- _Exercise_
Write out, without any change, the lines in the material below that run from the line with "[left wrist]" through the line with "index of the", both included.
=====
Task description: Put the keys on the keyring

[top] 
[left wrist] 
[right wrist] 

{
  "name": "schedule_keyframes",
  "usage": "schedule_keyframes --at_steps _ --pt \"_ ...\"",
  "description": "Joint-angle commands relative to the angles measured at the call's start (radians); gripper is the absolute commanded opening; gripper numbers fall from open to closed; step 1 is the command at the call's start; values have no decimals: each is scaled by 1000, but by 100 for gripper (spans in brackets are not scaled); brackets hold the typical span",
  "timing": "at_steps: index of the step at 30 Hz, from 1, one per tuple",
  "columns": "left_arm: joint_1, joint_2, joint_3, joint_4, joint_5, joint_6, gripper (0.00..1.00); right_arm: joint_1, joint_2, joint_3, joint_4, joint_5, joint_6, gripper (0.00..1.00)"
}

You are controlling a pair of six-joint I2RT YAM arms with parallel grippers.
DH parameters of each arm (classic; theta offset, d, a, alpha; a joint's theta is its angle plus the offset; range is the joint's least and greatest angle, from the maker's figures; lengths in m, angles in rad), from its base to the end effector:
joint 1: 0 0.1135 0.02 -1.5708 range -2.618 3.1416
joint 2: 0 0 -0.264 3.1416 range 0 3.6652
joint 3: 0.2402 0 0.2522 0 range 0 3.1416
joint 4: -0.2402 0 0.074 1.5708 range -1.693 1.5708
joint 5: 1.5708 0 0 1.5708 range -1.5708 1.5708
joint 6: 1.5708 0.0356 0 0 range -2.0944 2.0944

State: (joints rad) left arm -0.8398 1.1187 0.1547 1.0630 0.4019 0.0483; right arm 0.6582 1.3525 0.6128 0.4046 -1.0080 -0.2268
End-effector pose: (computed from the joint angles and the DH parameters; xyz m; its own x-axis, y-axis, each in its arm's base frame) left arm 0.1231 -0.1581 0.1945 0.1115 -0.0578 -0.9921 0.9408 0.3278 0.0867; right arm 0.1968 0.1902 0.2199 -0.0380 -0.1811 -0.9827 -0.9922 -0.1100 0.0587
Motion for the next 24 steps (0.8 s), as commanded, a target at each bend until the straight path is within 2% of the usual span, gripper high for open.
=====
- _Answer below_
[left wrist] 
[right wrist] 

{
  "name": "schedule_keyframes",
  "usage": "schedule_keyframes --at_steps _ --pt \"_ ...\"",
  "description": "Joint-angle commands relative to the angles measured at the call's start (radians); gripper is the absolute commanded opening; gripper numbers fall from open to closed; step 1 is the command at the call's start; values have no decimals: each is scaled by 1000, but by 100 for gripper (spans in brackets are not scaled); brackets hold the typical span",
  "timing": "at_steps: index of the step at 30 Hz, from 1, one per tuple",

The answer was given in full.